Now we will vectorize the entirety of the train set.

In [7]:
train_vectors = count_vectorizer.fit_transform(train_df["text"])
test_vectors = count_vectorizer.transform(test_df["text"])
# note that we use .transform() for the test vectors to ensure the set of words is the same set

#### Building the model
We are building the model on the idea that the words contained in a tweet are a good indicator of whether or not they're about a real disaster.  
What this means is that we are assuming a linear connection, so let's use a linear model.

In [8]:
clf = XGBClassifier()

To test our model, we can use cross-validation to train the model on a certain portion of the known data, and use the remaining data to validate or test the model. If performed several times, this process should give us a good idea for how a particular model or method performs with the data.

In [9]:
scores = model_selection.cross_val_score(clf, train_vectors, train_df["target"], cv = 3, scoring = "f1")
scores

array([0.59326868, 0.53601695, 0.64097363])

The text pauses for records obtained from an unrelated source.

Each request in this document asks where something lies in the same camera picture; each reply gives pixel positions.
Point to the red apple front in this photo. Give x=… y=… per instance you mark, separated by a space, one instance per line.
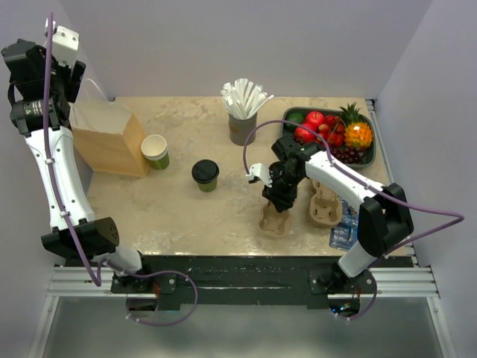
x=304 y=134

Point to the brown paper bag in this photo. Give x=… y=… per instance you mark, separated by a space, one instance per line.
x=108 y=135

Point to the blue razor blister pack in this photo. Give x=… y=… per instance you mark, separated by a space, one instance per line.
x=344 y=235

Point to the red apple with stem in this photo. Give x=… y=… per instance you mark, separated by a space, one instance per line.
x=315 y=118

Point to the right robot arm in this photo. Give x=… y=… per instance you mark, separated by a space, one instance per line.
x=383 y=217

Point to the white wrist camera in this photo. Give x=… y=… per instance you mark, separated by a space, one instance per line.
x=65 y=45
x=259 y=172

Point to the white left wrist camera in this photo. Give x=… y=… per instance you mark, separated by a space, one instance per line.
x=65 y=45

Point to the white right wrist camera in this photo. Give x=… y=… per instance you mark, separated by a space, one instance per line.
x=259 y=172

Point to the grey straw holder cup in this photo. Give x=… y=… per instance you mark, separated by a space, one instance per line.
x=239 y=129

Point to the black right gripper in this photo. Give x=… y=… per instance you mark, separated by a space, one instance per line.
x=281 y=200

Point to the green lime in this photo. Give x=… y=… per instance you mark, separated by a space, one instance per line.
x=295 y=118

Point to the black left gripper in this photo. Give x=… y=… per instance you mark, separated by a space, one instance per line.
x=71 y=77

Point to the small orange pineapple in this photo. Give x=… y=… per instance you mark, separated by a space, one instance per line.
x=358 y=132

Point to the dark purple grape bunch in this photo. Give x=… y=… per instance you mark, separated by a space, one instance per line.
x=348 y=155

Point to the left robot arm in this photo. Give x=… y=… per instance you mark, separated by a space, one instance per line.
x=76 y=233

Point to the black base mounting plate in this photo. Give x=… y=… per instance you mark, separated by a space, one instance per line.
x=228 y=280

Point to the brown pulp cup carrier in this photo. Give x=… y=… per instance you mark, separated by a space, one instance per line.
x=325 y=208

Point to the white wrapped straws bundle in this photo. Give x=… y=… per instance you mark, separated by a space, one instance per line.
x=243 y=99

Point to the green paper coffee cup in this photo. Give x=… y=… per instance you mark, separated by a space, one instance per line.
x=207 y=185

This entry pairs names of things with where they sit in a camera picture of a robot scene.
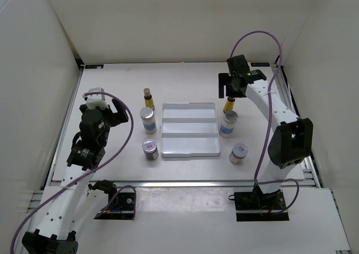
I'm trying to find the right dark table label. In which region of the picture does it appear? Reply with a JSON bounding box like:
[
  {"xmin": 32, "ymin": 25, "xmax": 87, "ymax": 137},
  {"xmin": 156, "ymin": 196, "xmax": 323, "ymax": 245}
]
[{"xmin": 251, "ymin": 62, "xmax": 270, "ymax": 67}]

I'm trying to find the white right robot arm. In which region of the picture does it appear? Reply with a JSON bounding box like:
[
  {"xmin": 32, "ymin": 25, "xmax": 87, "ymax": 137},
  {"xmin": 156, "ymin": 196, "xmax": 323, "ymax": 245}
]
[{"xmin": 218, "ymin": 55, "xmax": 313, "ymax": 209}]

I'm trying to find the silver-lid spice jar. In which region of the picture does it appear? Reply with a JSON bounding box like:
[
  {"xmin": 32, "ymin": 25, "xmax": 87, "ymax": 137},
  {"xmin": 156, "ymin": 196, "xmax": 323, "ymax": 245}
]
[
  {"xmin": 219, "ymin": 110, "xmax": 238, "ymax": 137},
  {"xmin": 140, "ymin": 107, "xmax": 157, "ymax": 134}
]

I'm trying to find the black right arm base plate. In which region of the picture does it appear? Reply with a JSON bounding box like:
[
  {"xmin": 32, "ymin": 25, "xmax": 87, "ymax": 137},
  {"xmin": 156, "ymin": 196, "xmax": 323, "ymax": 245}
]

These scores aren't too bad!  
We will now create predictions using the testing set and build a submission for the competition.

In [10]:
clf.fit(train_vectors, train_df["target"])

XGBClassifier(base_score=0.5, booster='gbtree', callbacks=None,
              colsample_bylevel=1, colsample_bynode=1, colsample_bytree=1,
              early_stopping_rounds=None, enable_categorical=False,
              eval_metric=None, gamma=0, gpu_id=-1, grow_policy='depthwise',
              importance_type=None, interaction_constraints='',
              learning_rate=0.300000012, max_bin=256, max_cat_to_onehot=4,
              max_delta_step=0, max_depth=6, max_leaves=0, min_child_weight=1,
              missing=nan, monotone_constraints='()', n_estimators=100,
              n_jobs=0, num_parallel_tree=1, predictor='auto', random_state=0,
              reg_alpha=0, reg_lambda=1, ...)

In [11]:
sample_submission = pd.read_csv("../input/nlp-getting-started/sample_submission.csv")

In [12]:
sample_submission["target"] = clf.predict(test_vectors)

In [13]:
sample_submission.head()

Unnamed: 0,id,target
0,0,1
1,2,1
2,3,1
3,9,0
4,11,1


In [14]:
sample_submission.to_csv("submission.csv", index = False)

We can now submit the above file to the competition!